While I’d love to be able to show you more good examples of omni-POV, they’re difficult to come by because so few writers use it, for the main reasons I’ve stated before: difficult to do well and tends to distance the reader. In “The Desolation” the distancing worked, but you likely would not want to write a steamy romance novel in omni-POV because you want the reader as close to the characters as possible for maximum “entertainment.”

I’m going to close with a mention of the ONE case where you can get by in omni-POV with revealing everything, including the characters’ thoughts: the POV narrator is God. I have a perfect example of this rare exception. My good friend, Elliott Morreau (who I plan to interview here in the near future), has done exactly that.
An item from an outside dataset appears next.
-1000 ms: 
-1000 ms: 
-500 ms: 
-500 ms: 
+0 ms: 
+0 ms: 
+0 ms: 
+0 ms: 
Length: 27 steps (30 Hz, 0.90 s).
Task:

I’ll provide a link to the book (part 1 of 2; he finishing up part 2 and will probably have it out in the first half of 2019).

I will point out that the novel has not received many reviews on Amazon, and the reviews are somewhat mixed because it’s a different kind of book and is not going to be to everyone’s taste. Therefore, I’m providing links to both Amazon.com and Amazon Canada for a wide range of reviews. He has gotten a couple of extremely complimentary reviews on review sites (which I’ll provide links to when I interview him).

The thing to pay attention to as you read the sample on Amazon is how he handles the POV, and how, in this case, he’s allowed much more latitude in the POV because of who the narrator is.


VALENTINE-ACT I (Amazon Canada)

But unless your story narrator is a god-like being, stay within the bounds of omni-POV and stay out of the characters’ heads.